CVE-2023-2868: 
Barracuda Email Security Gateway vulnerability analysis and mitigation

CVE-2023-2868 is a critical remote command injection vulnerability discovered in the Barracuda Email Security Gateway (ESG) appliance form factor affecting versions 5.1.3.001-9.2.0.006. The vulnerability was identified on May 19, 2023, though it had been exploited as a zero-day since October 2022. The vulnerability stems from incomplete input validation of user-supplied .tar files, specifically in the processing of file names contained within these archives (NVD, Barracuda Status).

The vulnerability exists in a module that performs initial screening of email attachments. The security flaw arises from improper sanitization of .tar file (tape archives) processing, where file names within the archive are not properly validated. An attacker can specifically format these file names to execute system commands through Perl's qx operator with the privileges of the Email Security Gateway product. The vulnerability has been assigned a CVSS v3.1 base score of 9.8 (Critical) (NVD, Rapid7 Blog).

The vulnerability resulted in unauthorized access to a subset of ESG appliances. When exploited, it allows remote attackers to execute system commands with the privileges of the Email Security Gateway product. The impact was severe enough that Barracuda and the FBI recommended complete replacement of affected devices, regardless of patch level, indicating that the compromise was persistent and could not be remediated through software updates alone (Tenable Blog).

Initially, Barracuda released a security patch (version 9.2.0.008) on May 20, 2023, followed by a second patch on May 21, 2023. However, these patches were later deemed ineffective by the FBI. The current recommendation from both Barracuda and the FBI is to immediately decommission and replace ALL impacted ESG physical appliances, regardless of patch level. Customers are also advised to rotate any credentials connected to the ESG appliance, including LDAP/AD, Barracuda Cloud Control, FTP Server, SMB, and private TLS certificates (Barracuda Status, Tenable Blog).

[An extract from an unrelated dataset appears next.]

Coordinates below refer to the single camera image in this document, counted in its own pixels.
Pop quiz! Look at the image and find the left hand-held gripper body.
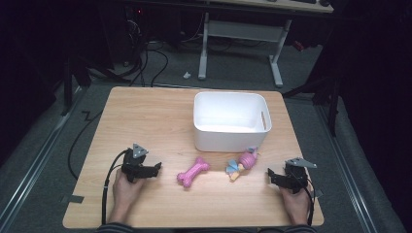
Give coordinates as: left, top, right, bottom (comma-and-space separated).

The severity of this vulnerability prompted unprecedented recommendations from both the vendor and the FBI for complete hardware replacement, highlighting the serious nature of the compromise. The incident gained significant attention in the cybersecurity community, particularly due to the involvement of a state-sponsored threat actor and the inability to remediate the issue through traditional patching (Tenable Blog).